Alex sighed. “I took her mother away again.”

Sangster said, “You can’t think of it that way.”

“Because they’re sociopaths, right? It was still a cruel thing I did.”

“I don’t accept that,” Sangster said. “It was a necessary thing. You didn’t torture anyone. You didn’t kidnap anyone. You killed a vampire to stop a terrible thing.”

“Vampirism twists and distorts. But, Sangster, we twist and distort ourselves in response. John Polidori was willing to risk his only loved one—this adopted child—to fight vampires. And look at you.”

Sangster had gotten quiet, but now he gave that half-smile of his. “What about me?”

“I mean, you can’t get away from the Polidorium. And you know, between you and me, being an English teacher: not so bad.”

“Why, thank you.”

Alex nodded. “I know one person who walked away from this life, and that was my father. He quit. So what I want to know is: Is this my life now? I got bit and would have died if Hexen hadn’t whisked me away. The doctor, Kristatos, she showed up at work one day and now she’s dead—because of me. Is that a picture of my life; are these visions of my life?”

“Well, think of it this way,” said Sangster. “If you hadn’t been on the ball, the world would have ended in darkness. So maybe it is a picture of your life, and maybe that picture is also not so bad.”

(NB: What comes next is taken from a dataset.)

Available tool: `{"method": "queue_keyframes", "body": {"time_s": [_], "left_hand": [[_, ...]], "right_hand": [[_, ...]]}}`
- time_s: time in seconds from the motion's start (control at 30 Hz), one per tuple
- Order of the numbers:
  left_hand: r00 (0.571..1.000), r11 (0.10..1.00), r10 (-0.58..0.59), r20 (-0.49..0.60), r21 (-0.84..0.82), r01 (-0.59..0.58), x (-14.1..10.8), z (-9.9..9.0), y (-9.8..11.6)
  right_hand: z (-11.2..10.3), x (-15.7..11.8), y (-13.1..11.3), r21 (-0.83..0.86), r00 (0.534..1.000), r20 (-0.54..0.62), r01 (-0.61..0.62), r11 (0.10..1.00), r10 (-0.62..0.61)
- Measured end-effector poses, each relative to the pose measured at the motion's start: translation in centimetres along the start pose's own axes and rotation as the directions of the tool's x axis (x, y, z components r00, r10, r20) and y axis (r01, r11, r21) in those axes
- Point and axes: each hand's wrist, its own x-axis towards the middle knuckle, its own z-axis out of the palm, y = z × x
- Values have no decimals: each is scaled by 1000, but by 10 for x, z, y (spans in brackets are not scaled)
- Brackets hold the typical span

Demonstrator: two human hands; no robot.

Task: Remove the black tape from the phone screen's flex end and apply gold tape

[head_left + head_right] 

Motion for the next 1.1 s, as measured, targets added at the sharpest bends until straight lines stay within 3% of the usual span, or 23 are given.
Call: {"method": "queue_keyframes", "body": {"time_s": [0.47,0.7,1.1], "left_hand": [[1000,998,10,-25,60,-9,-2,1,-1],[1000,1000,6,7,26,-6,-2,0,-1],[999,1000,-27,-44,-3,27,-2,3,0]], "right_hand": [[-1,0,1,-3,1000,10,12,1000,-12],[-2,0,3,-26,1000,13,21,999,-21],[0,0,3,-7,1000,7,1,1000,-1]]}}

Alex shook his head. “I just feel…like there’s always another door to go through. Like we’re always being played. Someone went to the trouble to tamper with a painting that led us to Harrow, and finally to hidden DNA in Scotland.”

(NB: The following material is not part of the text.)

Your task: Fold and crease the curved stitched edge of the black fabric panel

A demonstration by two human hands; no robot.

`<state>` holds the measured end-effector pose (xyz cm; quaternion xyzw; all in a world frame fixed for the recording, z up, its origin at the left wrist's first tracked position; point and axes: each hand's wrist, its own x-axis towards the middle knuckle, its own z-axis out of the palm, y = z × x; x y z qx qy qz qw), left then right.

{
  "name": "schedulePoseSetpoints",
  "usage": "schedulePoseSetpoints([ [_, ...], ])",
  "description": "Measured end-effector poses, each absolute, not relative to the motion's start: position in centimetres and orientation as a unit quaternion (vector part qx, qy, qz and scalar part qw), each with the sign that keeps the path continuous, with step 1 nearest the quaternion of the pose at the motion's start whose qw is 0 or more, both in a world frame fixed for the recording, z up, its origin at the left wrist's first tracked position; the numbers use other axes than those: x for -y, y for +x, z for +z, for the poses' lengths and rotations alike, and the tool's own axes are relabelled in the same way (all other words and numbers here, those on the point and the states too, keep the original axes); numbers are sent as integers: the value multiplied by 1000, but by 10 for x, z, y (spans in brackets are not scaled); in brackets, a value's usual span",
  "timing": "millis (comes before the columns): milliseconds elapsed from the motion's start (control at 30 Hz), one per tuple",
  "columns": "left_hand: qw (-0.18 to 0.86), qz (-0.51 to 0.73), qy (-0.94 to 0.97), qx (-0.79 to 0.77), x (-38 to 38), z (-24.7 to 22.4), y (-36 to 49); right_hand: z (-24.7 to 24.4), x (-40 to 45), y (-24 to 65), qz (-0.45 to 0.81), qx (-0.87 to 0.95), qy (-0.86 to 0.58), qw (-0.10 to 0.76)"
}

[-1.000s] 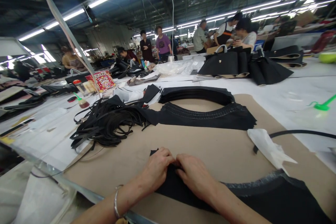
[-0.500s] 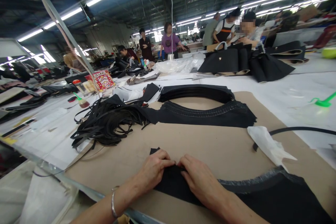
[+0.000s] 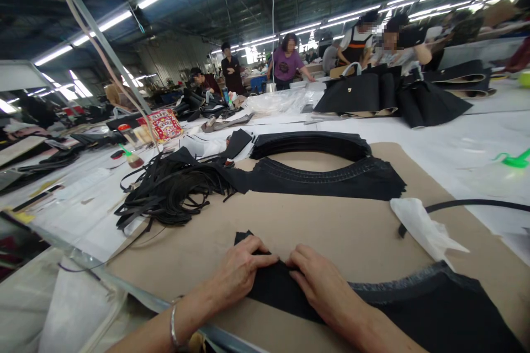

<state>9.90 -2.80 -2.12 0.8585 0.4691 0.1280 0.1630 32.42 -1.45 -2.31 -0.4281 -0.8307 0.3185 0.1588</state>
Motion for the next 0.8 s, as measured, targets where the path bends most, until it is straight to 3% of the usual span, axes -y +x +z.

“Blacktowers,” Sangster said. “Well, we’re gonna try to find out more about them.”

“Oh, sure,” Alex said. “And you know what, there will probably be a secret group behind them, too.”

“Oh, for the love of—” said Sangster, running a hand through his hair. “Look, Alex…”

“And you know, I wanted to go to that formal last month, I mean, that’s just an example.”

“Oh, my God, you’re killing me. Time out.” Sangster jabbed his hands together. “Now you’ve done your monologue, so just hang on. First of all, I didn’t stop you from going to the ball, the vampires did that, and you still made it, so give it a rest. But second of all, here’s what I know.”

Sangster put his hands on Alex’s shoulders and hunched forward, like a coach talking through a football player’s face guard.

“You. Are. Special. You’re off the charts. We don’t even have a word for what you can do. The Polidorium was founded by a doctor who wanted to save the world and who held his organization together with both hands until he died. You’re not like that. You can sense evil. You have reflexes and adaptive ability that we can’t even begin to understand. You inherited it from your mother, a witch, and your father, who passed you genes that go back to Abraham Van Helsing and farther back than that. Hexen, an organization that’s so secretive that we wondered if they’d all been destroyed, came out of hiding for you. For you!”

Sangster let go, straightening up. He smoothed down his jacket and continued. “You know what I think? I think it’s possible that this Blacktowers group has secrets for you, and if you want, we can try to learn those secrets. And I have a feeling you’ll learn even more about yourself, but it’ll still come down to the same thing: You. Are. Special.” Sangster shook his head.

“I got bit, too,” Sangster went on. “And I kept some of the curse and it makes me a little faster and a little quicker to heal. And it’s nothing—nothing compared to you. Now, I’m not even gonna call you a whiner because I know better; I think you’re a gentle and kind young man, and your questions are good. You can mourn not having a normal life. But don’t for an instant regret the life you have. We don’t need you,” he said flatly. “The world needs you.”

They stood there for a moment. Sangster patted Alex on the shoulder. “Come on, let’s go give Carreras his debrief, tell ’em all how you saved the planet. And then you gotta get to class.”

“Talk about a monologue,” Alex said as they walked. “You should give speeches for a living.”

“I’m a teacher; I already do.”

“Too early for class, though,” said Alex. It was seven in the morning. “I’m hoping to make it back by breakfast time.”

“Great, see? You get to have a normal life,” said Sangster as they hurried up the stairs.